* [Problem requirements]: Pull from the data below each line where the word "robot" occurs, and copy it.

### Material shown

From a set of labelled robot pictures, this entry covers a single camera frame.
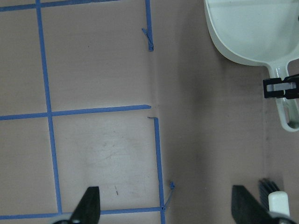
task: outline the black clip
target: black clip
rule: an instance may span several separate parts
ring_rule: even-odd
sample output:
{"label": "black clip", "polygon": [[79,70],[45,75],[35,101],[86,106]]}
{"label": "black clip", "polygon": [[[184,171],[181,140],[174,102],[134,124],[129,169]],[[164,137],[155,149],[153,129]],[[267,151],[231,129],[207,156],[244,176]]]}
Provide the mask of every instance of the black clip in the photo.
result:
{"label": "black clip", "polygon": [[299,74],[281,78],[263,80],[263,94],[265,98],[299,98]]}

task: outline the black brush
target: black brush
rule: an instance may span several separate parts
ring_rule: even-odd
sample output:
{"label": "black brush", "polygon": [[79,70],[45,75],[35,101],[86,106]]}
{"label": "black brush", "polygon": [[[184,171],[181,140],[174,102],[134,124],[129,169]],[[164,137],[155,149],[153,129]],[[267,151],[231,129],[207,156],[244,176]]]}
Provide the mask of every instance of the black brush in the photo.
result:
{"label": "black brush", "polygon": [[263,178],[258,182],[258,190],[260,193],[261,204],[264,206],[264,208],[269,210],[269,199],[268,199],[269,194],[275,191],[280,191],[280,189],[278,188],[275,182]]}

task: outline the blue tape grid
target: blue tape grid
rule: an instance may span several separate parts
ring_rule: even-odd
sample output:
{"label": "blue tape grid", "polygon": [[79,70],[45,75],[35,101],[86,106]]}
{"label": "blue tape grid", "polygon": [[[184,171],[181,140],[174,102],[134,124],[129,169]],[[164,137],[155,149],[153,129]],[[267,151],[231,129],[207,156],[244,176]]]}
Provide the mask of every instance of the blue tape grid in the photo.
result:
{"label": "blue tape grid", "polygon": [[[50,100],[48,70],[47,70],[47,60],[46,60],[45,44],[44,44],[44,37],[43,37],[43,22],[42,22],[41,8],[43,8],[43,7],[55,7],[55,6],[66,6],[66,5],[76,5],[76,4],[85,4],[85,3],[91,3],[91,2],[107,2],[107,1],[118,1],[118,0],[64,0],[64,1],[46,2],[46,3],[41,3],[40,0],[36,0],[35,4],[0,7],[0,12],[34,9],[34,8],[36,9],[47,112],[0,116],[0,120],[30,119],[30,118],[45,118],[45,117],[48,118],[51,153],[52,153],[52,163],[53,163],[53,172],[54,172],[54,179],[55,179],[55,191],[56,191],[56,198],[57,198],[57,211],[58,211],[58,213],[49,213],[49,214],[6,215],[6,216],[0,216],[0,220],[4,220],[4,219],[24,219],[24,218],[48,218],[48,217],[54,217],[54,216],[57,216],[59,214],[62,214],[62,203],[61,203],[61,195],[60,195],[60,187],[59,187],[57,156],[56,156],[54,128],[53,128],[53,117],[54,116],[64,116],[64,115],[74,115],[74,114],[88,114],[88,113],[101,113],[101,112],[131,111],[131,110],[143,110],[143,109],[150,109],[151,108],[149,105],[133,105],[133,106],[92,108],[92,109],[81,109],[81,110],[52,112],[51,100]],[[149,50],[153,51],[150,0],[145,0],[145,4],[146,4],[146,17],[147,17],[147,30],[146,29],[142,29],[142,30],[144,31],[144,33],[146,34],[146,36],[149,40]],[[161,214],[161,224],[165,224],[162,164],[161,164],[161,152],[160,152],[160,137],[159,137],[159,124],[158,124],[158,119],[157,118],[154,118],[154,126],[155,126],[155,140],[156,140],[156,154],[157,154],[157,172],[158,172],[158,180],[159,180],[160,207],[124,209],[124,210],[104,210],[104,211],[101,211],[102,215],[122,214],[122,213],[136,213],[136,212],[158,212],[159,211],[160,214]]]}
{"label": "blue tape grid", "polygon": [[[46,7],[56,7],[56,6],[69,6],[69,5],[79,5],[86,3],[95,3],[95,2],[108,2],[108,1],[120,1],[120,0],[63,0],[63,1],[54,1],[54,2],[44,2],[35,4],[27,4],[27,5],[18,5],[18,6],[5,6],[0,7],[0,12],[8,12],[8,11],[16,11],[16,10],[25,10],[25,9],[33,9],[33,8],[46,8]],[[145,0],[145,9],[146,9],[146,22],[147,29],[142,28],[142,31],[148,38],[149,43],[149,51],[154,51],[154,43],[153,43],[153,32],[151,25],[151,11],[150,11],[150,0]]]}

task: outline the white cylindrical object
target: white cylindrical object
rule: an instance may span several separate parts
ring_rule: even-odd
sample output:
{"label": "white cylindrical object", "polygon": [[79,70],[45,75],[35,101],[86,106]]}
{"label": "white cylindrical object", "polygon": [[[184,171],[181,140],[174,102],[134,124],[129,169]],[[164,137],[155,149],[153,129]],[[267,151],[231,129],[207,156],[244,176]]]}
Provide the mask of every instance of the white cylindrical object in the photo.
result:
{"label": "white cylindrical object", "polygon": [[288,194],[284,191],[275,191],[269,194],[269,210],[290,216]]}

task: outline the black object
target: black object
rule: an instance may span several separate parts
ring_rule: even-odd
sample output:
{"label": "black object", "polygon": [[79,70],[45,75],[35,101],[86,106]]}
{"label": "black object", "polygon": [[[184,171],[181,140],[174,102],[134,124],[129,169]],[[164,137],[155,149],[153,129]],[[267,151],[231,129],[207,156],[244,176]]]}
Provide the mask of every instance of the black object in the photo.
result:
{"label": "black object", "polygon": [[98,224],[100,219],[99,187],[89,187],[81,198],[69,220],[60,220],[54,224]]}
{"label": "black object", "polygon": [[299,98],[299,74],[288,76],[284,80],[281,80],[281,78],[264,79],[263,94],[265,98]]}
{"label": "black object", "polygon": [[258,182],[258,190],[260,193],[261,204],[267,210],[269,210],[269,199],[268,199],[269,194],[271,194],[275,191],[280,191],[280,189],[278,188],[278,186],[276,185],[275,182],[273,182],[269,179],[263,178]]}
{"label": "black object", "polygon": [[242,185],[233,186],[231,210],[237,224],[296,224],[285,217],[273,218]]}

######
### Material shown

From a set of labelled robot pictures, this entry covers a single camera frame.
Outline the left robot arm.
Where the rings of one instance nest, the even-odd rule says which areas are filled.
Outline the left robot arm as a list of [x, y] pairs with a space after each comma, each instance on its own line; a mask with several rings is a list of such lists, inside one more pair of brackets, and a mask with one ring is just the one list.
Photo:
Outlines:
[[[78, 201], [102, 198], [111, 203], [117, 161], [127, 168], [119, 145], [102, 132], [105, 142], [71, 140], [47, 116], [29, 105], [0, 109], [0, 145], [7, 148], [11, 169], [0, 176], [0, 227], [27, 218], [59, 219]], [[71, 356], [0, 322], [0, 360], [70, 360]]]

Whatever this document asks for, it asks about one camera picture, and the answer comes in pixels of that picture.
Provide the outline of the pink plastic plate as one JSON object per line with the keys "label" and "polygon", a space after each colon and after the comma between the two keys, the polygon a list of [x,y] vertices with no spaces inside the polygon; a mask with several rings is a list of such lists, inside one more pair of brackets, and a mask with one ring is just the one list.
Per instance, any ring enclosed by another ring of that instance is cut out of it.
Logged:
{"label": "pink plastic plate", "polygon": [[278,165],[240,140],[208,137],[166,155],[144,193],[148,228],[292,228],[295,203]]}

######

* [Exercise response]:
From a set of labelled robot pictures, this entry covers a single camera frame.
From a set of labelled robot pictures, this entry covers a single camera frame.
Outline the left robot arm.
Outline the left robot arm as a list of [x, y] pairs with a space after each comma, each instance on its own line; a mask with several rings is a list of such lists, inside one more pair of brackets, and a mask with one ring is just the one list.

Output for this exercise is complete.